• To do: Provide only the number of lines in the records below that contain "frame".

START Input data

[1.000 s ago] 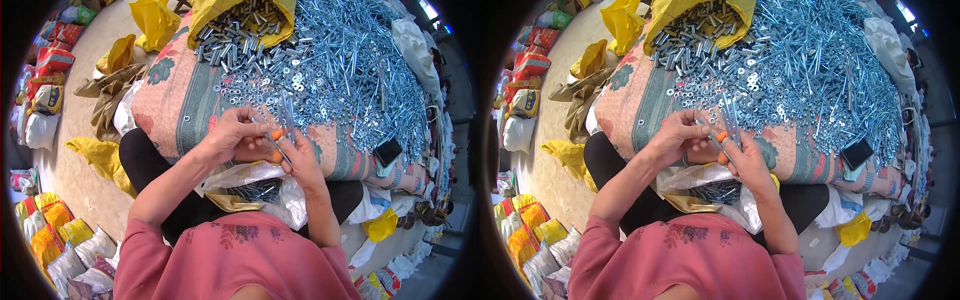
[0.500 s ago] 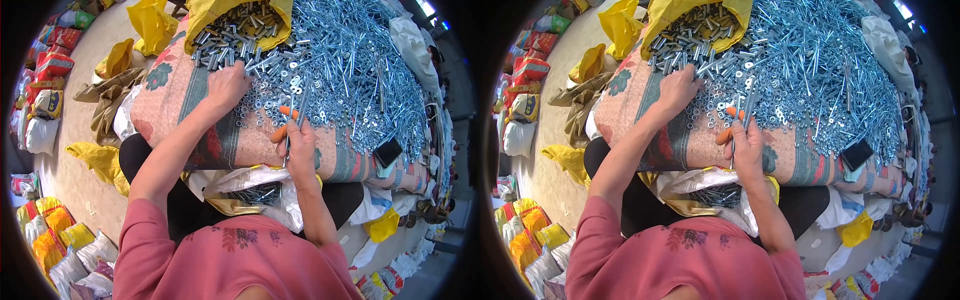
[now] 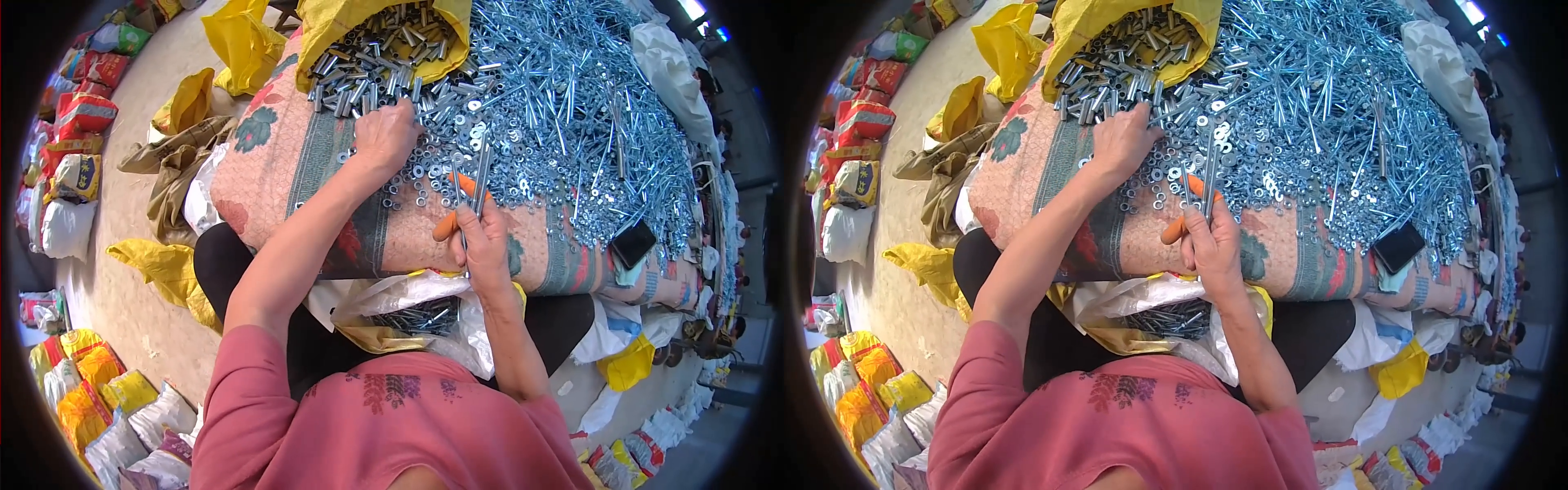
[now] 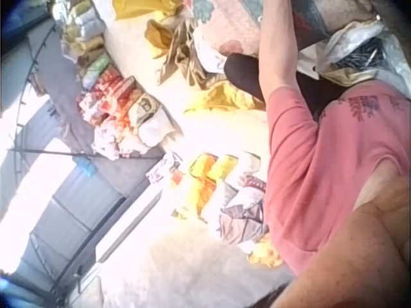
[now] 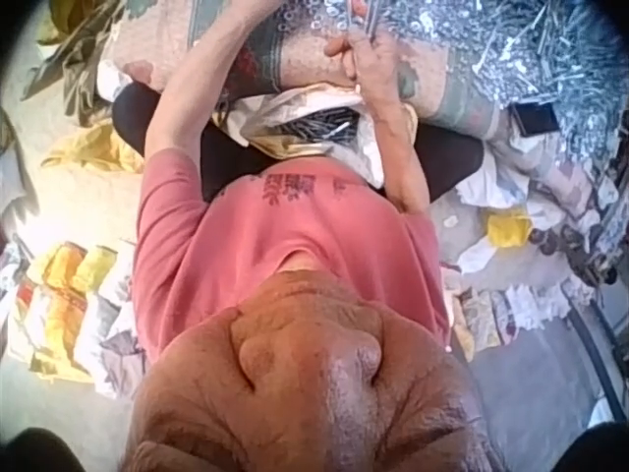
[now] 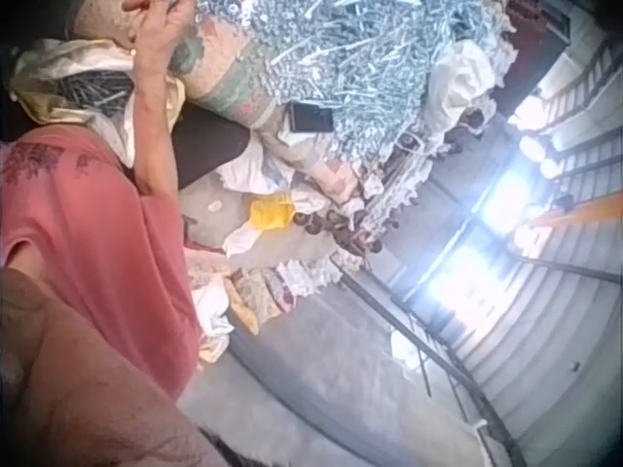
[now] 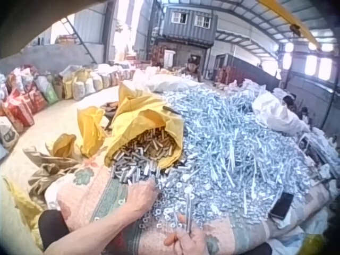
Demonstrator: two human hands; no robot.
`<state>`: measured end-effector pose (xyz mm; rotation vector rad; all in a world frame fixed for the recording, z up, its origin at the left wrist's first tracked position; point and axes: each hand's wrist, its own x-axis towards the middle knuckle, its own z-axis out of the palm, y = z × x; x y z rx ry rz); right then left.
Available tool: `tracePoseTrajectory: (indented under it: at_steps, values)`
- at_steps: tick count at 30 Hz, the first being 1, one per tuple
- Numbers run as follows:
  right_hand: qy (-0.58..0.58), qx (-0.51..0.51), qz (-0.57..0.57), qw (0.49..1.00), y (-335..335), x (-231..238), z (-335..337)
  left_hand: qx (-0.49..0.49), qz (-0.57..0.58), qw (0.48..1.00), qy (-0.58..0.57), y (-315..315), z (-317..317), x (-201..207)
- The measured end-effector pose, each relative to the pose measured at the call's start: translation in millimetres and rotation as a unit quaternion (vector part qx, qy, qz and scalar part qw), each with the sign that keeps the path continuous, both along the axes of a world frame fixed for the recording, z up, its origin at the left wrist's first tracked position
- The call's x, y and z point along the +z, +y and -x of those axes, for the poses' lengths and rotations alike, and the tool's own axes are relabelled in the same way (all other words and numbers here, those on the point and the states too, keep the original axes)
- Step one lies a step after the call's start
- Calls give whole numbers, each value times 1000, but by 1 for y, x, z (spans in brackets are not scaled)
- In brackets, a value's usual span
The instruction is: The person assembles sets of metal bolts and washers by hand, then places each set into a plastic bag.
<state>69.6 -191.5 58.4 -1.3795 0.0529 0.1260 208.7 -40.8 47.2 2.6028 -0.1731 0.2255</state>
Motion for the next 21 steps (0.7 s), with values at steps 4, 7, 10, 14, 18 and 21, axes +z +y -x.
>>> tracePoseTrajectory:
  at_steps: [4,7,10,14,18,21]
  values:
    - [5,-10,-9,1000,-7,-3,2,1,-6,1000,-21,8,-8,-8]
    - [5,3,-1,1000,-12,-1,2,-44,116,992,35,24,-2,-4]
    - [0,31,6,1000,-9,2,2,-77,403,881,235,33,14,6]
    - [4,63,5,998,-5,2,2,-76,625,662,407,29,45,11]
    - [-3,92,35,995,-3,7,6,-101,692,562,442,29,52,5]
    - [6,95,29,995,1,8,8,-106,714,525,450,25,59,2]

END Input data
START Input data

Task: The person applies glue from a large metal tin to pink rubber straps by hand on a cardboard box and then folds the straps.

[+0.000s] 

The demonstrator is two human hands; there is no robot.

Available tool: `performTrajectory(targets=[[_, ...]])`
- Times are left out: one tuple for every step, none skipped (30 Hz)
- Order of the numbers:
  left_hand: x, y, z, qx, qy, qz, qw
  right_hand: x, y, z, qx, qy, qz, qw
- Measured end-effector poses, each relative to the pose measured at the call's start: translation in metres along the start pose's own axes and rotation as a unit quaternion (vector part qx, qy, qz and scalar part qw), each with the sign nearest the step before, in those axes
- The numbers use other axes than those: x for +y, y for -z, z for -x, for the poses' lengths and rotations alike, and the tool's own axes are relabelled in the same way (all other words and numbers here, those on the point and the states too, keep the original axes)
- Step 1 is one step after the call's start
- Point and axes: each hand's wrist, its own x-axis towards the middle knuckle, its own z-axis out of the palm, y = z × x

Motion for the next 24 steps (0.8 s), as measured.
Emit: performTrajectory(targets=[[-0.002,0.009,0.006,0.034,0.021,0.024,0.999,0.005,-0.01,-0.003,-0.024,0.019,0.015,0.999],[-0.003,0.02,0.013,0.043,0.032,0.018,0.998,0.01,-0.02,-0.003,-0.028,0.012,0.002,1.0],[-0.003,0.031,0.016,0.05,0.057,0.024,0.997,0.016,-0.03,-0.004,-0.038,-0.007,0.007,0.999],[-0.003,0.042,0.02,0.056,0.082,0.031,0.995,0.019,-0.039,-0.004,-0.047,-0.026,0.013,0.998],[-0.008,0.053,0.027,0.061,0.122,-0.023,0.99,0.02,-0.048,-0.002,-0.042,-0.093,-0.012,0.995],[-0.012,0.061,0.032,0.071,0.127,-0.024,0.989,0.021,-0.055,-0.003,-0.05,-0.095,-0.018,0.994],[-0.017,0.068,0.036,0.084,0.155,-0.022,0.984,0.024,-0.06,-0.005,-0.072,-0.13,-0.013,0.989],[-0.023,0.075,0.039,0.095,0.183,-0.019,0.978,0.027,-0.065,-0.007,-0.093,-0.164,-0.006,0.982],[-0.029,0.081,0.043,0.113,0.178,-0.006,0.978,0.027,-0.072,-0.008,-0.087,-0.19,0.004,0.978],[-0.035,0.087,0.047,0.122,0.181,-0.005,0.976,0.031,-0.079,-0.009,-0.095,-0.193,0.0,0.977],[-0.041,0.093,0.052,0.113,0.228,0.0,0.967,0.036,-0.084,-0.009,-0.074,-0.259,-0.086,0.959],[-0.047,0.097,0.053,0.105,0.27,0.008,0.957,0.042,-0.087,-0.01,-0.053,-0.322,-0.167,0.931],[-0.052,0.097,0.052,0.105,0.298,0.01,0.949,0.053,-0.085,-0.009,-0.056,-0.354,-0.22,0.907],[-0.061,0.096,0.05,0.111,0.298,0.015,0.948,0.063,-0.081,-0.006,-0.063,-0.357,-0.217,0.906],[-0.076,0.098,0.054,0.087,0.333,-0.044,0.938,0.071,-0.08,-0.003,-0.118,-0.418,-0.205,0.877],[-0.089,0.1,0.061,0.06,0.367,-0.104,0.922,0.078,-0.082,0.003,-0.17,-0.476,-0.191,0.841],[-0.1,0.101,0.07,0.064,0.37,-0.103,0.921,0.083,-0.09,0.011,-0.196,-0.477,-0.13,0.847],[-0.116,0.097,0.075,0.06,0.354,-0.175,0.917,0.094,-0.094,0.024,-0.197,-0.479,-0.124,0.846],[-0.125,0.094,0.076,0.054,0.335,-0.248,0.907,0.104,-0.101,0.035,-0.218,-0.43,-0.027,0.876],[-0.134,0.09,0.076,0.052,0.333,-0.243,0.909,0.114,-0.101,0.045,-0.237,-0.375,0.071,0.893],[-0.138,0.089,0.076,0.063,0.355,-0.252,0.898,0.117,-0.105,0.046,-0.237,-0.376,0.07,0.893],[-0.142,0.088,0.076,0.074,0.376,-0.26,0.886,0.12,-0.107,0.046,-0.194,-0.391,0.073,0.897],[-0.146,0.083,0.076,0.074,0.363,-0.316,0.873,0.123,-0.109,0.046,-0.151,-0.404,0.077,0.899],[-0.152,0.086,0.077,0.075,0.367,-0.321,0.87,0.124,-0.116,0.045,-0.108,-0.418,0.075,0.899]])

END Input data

• Exercise answer: 2